Class evaluation

Grading

Detail Grade decomposition
Class project (=hand in May 22nd) 80%
Data management 15%
Descriptive analysis 15%
Modeling (ML and/or NLP) 15%
Code format (clean code and GitHub) 15%
Oral presentation (individual + group component) (=May 27th) 20%
Project pitch 10%
Active class participation (individual) 10%

Course project

In short

The bulk of the evaluation arises from the course project that students have to hand in . This is a computing project to be realized by groups of 2 persons. The content is free, but will have to include:

  • The use of several datasets that will be merged and cleaned;
    • Can be collected from the web (scrapping, API) or downloaded from existing databases;
  • Descriptive statistics with meaningfull visualisation
  • Modelling (ML and/or NLP) with interpretation of the results

Students are invited to propose themes that they care about.

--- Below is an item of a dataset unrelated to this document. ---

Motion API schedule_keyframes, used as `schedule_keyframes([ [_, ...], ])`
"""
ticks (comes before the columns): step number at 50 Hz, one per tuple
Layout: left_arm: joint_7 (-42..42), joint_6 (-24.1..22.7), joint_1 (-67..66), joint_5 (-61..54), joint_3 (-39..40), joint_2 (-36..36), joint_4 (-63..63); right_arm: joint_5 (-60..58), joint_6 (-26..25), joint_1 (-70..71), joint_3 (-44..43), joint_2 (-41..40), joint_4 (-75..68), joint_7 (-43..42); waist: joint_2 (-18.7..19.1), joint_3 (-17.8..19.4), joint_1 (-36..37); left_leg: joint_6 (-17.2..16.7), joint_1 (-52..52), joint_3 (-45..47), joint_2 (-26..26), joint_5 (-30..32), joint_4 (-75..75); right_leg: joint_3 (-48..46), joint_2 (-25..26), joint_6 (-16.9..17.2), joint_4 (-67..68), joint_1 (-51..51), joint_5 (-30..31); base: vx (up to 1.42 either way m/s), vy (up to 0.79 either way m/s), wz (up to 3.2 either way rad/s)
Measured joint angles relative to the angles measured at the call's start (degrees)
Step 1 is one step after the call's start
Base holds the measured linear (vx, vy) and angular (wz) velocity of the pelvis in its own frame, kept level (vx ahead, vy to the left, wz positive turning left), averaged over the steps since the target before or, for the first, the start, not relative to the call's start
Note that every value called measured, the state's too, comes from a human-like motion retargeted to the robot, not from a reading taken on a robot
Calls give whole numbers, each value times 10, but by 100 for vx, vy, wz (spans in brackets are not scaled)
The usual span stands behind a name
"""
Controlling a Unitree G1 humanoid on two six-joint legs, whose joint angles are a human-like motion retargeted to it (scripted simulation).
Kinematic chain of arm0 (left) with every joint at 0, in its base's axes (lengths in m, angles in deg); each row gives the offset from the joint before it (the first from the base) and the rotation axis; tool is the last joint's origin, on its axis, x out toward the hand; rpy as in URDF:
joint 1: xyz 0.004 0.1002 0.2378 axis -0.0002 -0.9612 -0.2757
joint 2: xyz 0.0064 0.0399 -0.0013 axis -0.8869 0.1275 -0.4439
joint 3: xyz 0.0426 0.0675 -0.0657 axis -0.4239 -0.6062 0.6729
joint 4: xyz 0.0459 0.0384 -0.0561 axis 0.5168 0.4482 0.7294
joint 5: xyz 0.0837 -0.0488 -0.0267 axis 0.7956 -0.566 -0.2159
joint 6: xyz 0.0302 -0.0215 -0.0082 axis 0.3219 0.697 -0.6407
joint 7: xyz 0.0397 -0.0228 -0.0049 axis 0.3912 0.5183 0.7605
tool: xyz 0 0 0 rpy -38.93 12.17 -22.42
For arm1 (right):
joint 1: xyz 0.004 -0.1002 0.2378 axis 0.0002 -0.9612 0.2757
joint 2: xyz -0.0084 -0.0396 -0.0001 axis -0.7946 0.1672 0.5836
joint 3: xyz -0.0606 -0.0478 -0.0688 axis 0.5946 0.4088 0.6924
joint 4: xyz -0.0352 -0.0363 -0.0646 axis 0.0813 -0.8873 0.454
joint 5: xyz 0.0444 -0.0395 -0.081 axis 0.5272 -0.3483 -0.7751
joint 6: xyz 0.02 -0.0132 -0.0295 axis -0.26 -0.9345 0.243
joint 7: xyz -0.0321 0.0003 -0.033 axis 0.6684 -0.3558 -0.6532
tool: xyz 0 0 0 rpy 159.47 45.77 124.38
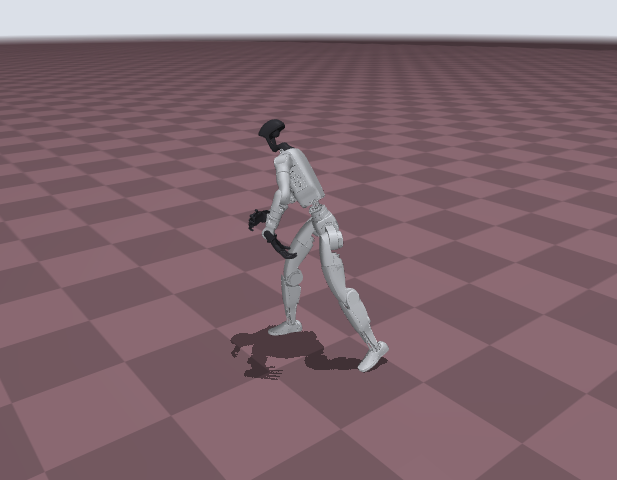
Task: Kungfu
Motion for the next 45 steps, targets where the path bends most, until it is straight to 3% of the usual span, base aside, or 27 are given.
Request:
schedule_keyframes([
  [3, 45, 21, 12, 12, 9, 20, 16, 94, -5, -13, -22, 24, 33, -18, -12, -13, -7, -1, -16, 61, 5, 43, -11, -43, -51, -4, -6, 25, -11, 14, -25, 186],
  [7, 119, 36, 4, -26, 24, 37, 28, 196, -24, -45, -47, 69, 101, -31, -23, -25, -4, 8, -8, 160, 44, 71, -26, -92, -68, -13, -16, 75, -25, 26, -23, 143],
  [10, 164, 32, -14, -60, 37, 42, 29, 256, -40, -81, -69, 114, 168, -32, -37, -36, 8, 22, -7, 181, 52, 79, -36, -112, -78, -13, -26, 105, -30, 21, -16, 109],
  [16, 172, 6, -77, -162, 90, 47, 29, 367, -84, -202, -116, 198, 253, -24, -79, -75, 60, 8, -19, 116, 49, 64, -43, -133, -90, -11, -43, 143, -36, 28, 9, 70],
  [24, 123, 28, -195, -456, 179, 67, -19, 429, -106, -408, -187, 241, 274, -26, -137, -119, 86, 39, -73, 40, 17, -26, -4, -176, -156, 2, -87, 194, -9, 24, 30, 93],
  [28, 92, 70, -253, -600, 214, 76, -47, 450, -124, -509, -235, 187, 248, -14, -175, -137, 101, 66, -100, 13, -16, -65, 31, -194, -200, 7, -121, 222, 54, 29, 52, 78],
  [35, 52, 167, -313, -776, 248, 89, -77, 591, -190, -646, -308, 55, 210, 41, -226, -159, 119, 138, -126, -17, -88, -90, 51, -238, -271, 12, -194, 271, 313, 30, 55, 71],
  [37, 46, 177, -325, -789, 260, 94, -83, 629, -208, -671, -312, 32, 203, 57, -230, -167, 123, 154, -128, -20, -99, -87, 47, -282, -282, 0, -208, 286, 334, 30, 53, 26],
  [40, 35, 177, -334, -774, 276, 86, -93, 660, -227, -694, -312, 12, 186, 74, -226, -187, 120, 173, -143, -39, -111, -72, 38, -333, -265, -7, -200, 302, 272, 23, 44, 45],
  [42, 24, 169, -333, -742, 285, 81, -90, 669, -237, -698, -309, 7, 171, 84, -223, -205, 122, 181, -156, -56, -116, -59, 27, -284, -217, 1, -148, 283, 158, 20, 32, 50],
  [45, 15, 159, -329, -717, 290, 81, -81, 666, -252, -699, -302, 9, 163, 102, -228, -218, 129, 189, -151, -69, -125, -50, 0, -228, -121, -26, -84, 265, 43, 15, 30, 32],
])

The project has to use Git and should be made available on Github.

Project expectations

The project is a problem to which you want to find an answer, using data.

The first step is therefore to look for a problematization and contextualization. You should investigate a subject that appeals to you, so that you can motivate the reader to become involved in your approach.

There are three dimensions to the project. For each of these parts, you can go more or less far. But you should deepen at least one of the three dimensions (ie. the “advanced” bullet points below).

1. Data managagement

The data can be directly available in the form of .txt, .csv files, etc. or come from websites (scrapping, API).

You are likely to get data that is not ‘clean’: set up cleaning protocols to get a reliable and robust dataset(s) at the end of this stage to conduct your analysis. This is also the time to create variables that are more understandable, better identified, etc.

2. Descriptive analysis and graphical representations

With descriptive statistics, you seek to have an overall view of the major trends in your data: the link with the problem, how it allows you to answer it, what the first elements of the answer are… Each result must be interpreted (what does it show, how does it validate/contradict your argument?). In terms of graphical representations, several levels are possible. You can simply represent your data using matplotlib, go further with seaborn or scikit-plot. The basis of a good visualization is to find the right type of graph for what you want to show (do you need a scatter or a line to represent an evolution?) and to make it visible: a legend that makes sense, axes with names etc.

3. Modelling

Last, you will propose a modelling approach to complete / reinforce the descriptive analysis. The model does not matter (linear regression, random forest or other): it must be appropriate (meet your problem) and justified. You can also compare several models that do not have the same purpose. The results must be interpreted as well.

Minimal expectation by part:

Requirements

  1. Data retrieval
    • Standard:
    • Use several data sources, data cleaning - Advanced:
    • Data collection with webscraping
    • Merge several datasets
  2. Data visualisation
    • Standard:
    • Propose at least 4 exhibits (graphs or tables) - Advanced:
    • One more elaborated figures, such as maps, or unsupervised learning representations
  3. Data modelling
    • Standard:
      • Supervised ML approach: compare at least 2 models
      • or NLP - Advanced:
    • Both a ML model and some NLP (for example)

Organisation

Hand-in requirement [due date: May 15th]

  • A report taking the form of a Jupyter Notebook
    • Exception: if you want to develop an application (Dash or Streamite)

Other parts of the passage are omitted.